# What is being asked
When the line containing "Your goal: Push" is found in the data below, copy it and each line after it through the line containing "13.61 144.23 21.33", exactly and with no others.

- Opening Delimiter -

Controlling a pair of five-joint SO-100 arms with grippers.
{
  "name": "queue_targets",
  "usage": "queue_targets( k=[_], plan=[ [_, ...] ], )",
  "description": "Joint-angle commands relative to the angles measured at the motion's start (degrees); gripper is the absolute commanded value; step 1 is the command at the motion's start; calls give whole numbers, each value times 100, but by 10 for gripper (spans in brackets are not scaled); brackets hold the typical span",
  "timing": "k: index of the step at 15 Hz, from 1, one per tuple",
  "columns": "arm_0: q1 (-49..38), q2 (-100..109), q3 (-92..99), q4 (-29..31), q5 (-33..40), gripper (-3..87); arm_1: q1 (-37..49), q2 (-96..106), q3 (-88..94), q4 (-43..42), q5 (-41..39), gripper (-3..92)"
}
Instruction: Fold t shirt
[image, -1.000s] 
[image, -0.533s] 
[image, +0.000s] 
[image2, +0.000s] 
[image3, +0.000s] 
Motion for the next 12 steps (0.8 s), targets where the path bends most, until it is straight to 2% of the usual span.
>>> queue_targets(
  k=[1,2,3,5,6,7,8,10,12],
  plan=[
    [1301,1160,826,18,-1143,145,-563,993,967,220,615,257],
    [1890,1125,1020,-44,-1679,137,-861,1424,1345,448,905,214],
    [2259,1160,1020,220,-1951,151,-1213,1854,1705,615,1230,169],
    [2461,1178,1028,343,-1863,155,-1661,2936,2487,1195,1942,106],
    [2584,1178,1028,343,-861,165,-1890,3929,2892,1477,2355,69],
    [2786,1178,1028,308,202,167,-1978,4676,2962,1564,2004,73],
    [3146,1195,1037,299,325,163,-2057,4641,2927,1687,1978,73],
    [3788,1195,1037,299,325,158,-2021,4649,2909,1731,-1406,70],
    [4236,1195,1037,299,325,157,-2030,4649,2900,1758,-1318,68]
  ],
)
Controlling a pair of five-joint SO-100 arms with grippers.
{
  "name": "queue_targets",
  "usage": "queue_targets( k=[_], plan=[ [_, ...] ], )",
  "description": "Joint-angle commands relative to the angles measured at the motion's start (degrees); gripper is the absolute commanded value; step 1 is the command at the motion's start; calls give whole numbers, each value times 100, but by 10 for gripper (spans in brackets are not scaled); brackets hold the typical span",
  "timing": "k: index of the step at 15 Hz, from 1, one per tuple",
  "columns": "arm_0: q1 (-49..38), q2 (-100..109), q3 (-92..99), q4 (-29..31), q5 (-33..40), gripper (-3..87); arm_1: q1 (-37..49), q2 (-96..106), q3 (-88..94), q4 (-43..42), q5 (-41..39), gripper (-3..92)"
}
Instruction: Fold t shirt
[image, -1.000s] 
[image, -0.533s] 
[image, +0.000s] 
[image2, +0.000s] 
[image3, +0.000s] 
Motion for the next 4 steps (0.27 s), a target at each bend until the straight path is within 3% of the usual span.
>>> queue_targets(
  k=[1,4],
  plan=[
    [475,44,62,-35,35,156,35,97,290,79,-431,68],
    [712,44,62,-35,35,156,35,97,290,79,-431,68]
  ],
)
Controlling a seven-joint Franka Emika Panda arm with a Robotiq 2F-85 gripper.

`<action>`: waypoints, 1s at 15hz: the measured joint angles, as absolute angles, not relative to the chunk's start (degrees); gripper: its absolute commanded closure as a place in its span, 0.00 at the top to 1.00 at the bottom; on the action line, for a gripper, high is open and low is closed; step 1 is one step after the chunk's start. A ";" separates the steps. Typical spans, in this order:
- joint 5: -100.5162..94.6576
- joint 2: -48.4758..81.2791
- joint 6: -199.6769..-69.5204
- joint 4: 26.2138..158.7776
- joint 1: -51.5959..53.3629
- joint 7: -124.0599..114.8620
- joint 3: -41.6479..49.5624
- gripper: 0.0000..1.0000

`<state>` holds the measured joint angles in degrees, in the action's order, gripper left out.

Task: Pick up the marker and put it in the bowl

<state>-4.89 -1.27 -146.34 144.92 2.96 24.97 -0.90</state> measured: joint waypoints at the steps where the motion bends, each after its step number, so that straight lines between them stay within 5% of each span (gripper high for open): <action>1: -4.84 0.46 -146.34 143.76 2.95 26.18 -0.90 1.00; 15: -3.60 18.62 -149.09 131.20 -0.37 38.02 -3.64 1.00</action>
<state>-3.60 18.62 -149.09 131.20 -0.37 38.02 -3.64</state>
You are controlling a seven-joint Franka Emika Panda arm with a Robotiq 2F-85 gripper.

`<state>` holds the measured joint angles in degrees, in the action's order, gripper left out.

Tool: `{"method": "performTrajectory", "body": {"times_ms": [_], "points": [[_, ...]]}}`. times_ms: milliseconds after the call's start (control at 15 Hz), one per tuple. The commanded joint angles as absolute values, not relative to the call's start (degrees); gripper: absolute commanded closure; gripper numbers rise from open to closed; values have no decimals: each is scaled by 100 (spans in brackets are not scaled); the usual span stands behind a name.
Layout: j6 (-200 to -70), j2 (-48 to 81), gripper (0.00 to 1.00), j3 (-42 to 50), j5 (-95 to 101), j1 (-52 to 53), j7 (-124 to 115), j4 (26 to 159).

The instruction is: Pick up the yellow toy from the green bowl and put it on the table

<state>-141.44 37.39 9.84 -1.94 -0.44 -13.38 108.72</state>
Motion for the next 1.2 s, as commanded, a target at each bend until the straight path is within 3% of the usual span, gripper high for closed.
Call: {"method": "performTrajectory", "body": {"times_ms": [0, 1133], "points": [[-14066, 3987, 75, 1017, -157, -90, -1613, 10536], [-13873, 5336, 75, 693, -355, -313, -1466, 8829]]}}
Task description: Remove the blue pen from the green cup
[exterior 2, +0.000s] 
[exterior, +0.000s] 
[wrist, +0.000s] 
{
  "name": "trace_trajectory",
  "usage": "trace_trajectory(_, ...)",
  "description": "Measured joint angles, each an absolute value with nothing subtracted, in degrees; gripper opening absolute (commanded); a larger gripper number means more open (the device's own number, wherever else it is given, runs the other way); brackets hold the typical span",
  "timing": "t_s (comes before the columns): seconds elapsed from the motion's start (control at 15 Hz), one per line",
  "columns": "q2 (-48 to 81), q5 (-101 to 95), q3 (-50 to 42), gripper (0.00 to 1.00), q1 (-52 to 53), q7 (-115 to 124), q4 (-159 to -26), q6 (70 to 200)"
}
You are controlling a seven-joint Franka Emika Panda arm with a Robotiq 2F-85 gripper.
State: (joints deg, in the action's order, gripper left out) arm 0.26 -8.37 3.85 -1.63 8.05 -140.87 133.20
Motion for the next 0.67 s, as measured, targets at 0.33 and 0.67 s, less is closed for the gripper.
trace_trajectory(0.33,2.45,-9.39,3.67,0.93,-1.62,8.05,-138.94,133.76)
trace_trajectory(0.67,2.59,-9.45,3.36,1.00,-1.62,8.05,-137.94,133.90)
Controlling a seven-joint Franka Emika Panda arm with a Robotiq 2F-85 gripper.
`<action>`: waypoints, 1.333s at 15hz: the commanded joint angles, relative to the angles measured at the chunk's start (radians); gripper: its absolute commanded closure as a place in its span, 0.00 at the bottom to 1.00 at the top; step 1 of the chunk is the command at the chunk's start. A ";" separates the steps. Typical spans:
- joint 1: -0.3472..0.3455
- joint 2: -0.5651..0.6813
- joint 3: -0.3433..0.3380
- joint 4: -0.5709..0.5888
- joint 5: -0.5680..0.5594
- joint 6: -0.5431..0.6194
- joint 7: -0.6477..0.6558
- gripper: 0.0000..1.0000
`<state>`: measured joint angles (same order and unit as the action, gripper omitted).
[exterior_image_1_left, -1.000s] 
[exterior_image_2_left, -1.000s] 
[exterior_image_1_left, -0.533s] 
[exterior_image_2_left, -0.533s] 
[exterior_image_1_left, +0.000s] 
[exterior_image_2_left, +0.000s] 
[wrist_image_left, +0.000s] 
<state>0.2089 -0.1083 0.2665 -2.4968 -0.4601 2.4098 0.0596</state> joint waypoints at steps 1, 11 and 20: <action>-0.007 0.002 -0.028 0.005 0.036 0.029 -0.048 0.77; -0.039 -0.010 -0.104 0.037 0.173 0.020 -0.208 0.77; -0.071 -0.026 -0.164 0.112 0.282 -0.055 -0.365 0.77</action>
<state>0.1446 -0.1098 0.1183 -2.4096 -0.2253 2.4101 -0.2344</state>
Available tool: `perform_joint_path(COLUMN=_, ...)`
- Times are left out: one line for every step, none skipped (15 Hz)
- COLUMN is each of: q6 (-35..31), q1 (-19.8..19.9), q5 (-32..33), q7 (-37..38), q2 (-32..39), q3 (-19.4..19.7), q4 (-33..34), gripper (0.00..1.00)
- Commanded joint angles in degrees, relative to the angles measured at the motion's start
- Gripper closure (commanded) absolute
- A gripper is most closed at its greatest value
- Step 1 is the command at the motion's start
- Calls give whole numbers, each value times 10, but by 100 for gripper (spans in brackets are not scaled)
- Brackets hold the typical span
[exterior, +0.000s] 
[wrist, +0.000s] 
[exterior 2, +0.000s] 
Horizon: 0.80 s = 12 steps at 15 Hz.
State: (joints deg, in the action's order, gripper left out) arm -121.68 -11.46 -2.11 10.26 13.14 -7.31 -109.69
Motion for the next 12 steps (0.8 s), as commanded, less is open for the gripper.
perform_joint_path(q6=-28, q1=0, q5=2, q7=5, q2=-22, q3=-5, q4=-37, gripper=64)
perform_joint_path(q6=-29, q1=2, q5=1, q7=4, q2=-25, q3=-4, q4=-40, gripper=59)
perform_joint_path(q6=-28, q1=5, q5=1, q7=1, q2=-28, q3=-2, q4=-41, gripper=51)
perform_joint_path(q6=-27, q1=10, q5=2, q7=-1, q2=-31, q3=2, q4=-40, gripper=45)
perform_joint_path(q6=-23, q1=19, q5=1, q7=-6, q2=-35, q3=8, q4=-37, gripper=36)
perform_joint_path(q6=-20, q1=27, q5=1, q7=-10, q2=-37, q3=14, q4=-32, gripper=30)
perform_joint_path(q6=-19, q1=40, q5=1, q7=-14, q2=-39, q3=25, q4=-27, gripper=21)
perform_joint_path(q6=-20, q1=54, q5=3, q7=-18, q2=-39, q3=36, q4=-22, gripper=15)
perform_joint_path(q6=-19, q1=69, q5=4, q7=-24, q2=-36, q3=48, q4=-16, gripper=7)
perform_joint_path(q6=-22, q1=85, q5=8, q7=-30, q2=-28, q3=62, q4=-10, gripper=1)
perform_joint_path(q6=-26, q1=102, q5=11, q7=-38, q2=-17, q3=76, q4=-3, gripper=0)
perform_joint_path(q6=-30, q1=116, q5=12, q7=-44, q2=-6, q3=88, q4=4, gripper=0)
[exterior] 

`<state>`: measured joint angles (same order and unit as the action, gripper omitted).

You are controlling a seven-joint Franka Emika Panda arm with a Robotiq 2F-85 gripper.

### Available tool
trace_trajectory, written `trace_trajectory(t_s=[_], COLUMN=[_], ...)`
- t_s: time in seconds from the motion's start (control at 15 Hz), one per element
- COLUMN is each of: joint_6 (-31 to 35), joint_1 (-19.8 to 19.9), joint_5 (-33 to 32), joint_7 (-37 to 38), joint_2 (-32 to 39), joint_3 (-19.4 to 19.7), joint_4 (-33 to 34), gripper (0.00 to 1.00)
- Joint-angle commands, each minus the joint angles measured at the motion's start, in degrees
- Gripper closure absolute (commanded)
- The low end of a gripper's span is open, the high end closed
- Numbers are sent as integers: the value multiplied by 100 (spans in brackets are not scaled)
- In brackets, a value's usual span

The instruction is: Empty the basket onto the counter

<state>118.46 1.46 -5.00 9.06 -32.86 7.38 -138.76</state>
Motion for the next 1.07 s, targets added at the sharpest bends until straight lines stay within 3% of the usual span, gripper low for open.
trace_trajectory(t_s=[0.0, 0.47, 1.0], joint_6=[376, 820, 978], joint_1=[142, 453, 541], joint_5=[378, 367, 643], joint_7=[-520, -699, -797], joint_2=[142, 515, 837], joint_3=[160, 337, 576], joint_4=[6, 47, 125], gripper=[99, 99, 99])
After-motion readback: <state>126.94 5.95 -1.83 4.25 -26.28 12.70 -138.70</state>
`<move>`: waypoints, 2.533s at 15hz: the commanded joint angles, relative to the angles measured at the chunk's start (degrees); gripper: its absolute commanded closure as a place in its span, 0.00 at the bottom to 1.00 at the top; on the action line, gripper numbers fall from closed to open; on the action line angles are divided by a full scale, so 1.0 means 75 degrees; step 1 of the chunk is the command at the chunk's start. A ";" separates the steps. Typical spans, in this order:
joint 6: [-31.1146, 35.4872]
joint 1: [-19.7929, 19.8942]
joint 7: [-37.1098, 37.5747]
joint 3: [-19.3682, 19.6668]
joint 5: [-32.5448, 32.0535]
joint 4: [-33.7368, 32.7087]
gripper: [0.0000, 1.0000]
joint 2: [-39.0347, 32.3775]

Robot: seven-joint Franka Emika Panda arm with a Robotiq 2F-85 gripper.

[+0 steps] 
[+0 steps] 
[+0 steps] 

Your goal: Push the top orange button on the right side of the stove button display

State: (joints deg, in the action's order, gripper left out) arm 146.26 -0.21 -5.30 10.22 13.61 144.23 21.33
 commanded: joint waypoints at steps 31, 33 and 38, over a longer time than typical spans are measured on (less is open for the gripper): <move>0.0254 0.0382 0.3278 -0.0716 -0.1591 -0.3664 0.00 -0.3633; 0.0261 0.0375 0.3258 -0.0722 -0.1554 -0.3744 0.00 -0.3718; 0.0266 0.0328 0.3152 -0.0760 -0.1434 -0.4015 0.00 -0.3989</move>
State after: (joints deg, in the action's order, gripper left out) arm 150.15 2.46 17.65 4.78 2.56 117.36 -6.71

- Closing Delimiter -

# Solved problem
Your goal: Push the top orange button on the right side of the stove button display

State: (joints deg, in the action's order, gripper left out) arm 146.26 -0.21 -5.30 10.22 13.61 144.23 21.33

There is no more output for this exercise.